Literal ``None`` is interpreted as a string

Question

Literal ``None`` is interpreted as a string

dnicolodi opened this issue a year ago · comments

When using a construct like

null = 'null' value:`None` ;

value takes the string value "None" and not None. `None`is used in the Tatsu's EBNF grammar in a few places and I have the impression that it is meant to be the None object no the "None" string. I find it mildly confusing that bot `"foo"` and `foo` are interpreted as strings, but I don't think that this can be changed, for backward compatibility.

Daniele Nicolodi · Answer 1 · Sun Aug 27 2023 16:34:10 GMT+0800 (China Standard Time)

I would like to suggest to use Python's ast.literal_eval() to evaluate the content of the backtick syntax in the Tatsu grammar. This would allow to support any Python literal with minimal effort. I'll try to prepare a patch.

Juancarlo Añez · Answer 2 · Sun Aug 27 2023 19:53:21 GMT+0800 (China Standard Time)

This behavior is as intended (a string), though admittedly not too useful.

To have a Python None the sequence to match should be (), but I don't think that's working.

I'll keep the issue open to think about the good solution.

Daniele Nicolodi · Answer 3 · Sun Aug 27 2023 19:58:24 GMT+0800 (China Standard Time)
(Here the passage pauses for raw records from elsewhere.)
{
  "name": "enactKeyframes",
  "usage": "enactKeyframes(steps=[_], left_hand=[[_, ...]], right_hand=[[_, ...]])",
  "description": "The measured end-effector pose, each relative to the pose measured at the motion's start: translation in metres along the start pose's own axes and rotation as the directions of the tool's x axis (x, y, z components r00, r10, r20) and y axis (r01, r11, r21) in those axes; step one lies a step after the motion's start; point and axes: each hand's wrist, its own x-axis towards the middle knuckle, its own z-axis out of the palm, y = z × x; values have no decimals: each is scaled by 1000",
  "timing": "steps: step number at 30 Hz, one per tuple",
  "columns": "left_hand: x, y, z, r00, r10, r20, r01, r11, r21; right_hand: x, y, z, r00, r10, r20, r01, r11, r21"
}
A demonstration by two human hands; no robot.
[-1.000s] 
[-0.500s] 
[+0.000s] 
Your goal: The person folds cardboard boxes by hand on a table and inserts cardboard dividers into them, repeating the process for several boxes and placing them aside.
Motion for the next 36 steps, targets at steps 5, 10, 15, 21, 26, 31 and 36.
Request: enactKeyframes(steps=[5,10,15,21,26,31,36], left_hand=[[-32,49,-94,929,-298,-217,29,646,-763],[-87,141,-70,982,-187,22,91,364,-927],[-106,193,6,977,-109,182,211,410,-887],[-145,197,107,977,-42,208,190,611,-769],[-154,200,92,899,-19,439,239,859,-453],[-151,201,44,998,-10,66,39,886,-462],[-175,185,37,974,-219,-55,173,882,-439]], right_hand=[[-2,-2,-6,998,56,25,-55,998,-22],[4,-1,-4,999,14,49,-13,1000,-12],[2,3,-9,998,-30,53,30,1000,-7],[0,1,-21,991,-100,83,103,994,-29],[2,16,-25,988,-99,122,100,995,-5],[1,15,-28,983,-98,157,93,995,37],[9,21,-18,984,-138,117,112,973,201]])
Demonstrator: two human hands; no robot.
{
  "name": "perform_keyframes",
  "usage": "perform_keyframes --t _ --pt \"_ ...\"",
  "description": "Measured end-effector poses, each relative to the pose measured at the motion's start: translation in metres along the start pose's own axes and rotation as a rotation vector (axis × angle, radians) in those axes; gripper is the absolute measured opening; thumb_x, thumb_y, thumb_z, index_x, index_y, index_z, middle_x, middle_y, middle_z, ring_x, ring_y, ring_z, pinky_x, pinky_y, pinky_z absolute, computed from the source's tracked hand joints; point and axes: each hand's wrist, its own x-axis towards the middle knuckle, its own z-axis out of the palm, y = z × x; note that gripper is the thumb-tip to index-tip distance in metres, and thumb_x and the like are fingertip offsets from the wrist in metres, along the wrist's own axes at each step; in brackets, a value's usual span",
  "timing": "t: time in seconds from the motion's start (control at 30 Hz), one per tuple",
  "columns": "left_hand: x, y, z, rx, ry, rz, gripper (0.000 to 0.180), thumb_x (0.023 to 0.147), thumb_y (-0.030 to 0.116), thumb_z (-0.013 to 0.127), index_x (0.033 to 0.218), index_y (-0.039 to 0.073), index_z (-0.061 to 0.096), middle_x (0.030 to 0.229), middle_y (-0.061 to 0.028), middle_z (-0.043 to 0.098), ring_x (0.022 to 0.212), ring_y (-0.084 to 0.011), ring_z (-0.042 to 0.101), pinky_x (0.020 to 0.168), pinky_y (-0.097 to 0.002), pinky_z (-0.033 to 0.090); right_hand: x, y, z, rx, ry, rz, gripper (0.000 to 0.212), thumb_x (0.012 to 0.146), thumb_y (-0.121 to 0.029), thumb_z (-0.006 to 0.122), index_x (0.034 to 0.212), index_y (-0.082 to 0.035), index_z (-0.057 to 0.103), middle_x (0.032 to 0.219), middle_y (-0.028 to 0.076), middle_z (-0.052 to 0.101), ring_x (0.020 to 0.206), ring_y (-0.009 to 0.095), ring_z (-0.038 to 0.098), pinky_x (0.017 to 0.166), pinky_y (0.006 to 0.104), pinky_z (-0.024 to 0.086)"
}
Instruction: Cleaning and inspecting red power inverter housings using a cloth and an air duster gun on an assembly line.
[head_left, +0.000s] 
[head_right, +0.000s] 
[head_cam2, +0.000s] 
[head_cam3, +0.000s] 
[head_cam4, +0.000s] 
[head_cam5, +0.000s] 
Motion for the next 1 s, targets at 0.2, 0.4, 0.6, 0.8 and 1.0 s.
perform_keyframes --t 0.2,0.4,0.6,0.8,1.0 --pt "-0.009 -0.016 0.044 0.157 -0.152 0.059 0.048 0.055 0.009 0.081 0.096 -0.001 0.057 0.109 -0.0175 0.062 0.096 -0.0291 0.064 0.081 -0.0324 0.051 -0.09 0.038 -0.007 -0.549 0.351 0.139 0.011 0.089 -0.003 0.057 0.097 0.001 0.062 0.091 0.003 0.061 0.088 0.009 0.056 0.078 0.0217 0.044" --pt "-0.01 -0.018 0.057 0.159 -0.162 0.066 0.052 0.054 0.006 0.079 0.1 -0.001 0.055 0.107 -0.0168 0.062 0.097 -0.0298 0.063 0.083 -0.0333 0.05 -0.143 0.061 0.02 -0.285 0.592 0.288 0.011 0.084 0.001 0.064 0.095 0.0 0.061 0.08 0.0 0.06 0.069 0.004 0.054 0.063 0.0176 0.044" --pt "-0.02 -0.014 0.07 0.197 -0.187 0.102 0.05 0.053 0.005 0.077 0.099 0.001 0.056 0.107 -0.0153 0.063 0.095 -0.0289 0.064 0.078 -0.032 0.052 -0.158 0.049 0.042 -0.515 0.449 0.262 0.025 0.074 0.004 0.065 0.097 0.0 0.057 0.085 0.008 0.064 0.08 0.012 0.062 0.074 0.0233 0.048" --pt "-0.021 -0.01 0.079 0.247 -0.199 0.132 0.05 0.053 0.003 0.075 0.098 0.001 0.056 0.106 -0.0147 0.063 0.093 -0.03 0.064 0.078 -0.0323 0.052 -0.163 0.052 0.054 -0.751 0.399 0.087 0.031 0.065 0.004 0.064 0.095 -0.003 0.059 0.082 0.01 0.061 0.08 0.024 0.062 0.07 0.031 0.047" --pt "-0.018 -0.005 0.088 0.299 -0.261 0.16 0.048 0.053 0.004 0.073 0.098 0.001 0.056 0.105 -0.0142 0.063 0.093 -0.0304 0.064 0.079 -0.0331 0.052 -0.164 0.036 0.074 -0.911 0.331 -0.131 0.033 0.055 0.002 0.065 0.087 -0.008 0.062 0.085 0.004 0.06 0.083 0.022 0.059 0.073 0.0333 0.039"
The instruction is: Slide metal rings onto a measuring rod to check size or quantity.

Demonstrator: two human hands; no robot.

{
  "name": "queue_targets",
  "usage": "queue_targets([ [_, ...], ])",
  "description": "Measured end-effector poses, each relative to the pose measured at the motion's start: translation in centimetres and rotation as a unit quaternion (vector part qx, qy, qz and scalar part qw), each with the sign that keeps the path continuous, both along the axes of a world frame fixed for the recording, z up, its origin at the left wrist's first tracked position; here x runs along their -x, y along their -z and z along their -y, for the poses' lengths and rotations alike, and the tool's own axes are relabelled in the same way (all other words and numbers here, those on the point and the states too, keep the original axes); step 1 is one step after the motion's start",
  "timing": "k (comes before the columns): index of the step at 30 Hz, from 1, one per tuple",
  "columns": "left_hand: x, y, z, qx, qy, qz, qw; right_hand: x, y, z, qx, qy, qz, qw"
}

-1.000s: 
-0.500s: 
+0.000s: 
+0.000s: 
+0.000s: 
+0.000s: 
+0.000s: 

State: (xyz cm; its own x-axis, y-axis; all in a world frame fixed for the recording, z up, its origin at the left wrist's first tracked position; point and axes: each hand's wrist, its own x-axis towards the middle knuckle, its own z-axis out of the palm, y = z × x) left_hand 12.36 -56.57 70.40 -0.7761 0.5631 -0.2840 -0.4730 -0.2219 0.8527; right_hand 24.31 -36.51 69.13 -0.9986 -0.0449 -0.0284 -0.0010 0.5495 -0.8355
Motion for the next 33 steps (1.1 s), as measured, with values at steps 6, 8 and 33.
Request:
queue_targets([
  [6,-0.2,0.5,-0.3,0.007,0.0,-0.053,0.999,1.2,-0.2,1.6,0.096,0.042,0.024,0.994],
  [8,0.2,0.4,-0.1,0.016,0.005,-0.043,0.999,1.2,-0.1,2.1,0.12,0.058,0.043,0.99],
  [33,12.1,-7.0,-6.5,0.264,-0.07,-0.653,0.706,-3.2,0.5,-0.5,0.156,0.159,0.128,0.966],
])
I found it surprising because `True` is returned as a boolean, and similarly for other literals like integers and floats. Among the basic types, only None seems to do not be interpreted as a Python literal None but as a string.

Daniele Nicolodi · Answer 4 · Sun Aug 27 2023 20:04:48 GMT+0800 (China Standard Time)

() works, but it kind of breaks the symmetry:

parser = tatsu.compile('''
test
   =
   | int
   | hex
   | float
   | null
   | bool
   | string
   ;

int = 'int' value:`1` ;

hex = 'hex' value:`0xFF` ;

float = 'float' value:`0.11` ;

null = 'null' value:() ;

bool = ('true' value:`True` | 'false' value:`False`) ;

string = 'string' value:`"foo"` ;

''')

for string in 'int', 'hex', 'float', 'null', 'true', 'false', 'string':
    value = parser.parse(string)
    print(f'{string} : {value}')

Juancarlo Añez · Answer 5 · Tue Aug 29 2023 01:21:44 GMT+0800 (China Standard Time)

The asymmetric behavior is because the TatSu grammar has a boolean rule and a semantic action that takes care of it. Adding symmetry would require a null rule that accepts 'None' and a corresponding semantic action.

Juancarlo Añez · Answer 6 · Tue Oct 17 2023 20:50:38 GMT+0800 (China Standard Time)

I like the idea of using ast.literal_eval(). The back-quote syntax is fairly recent in TatSu, and the change is innocuous enough that most existing gerammars should be unaffected.

Who writes the pull request?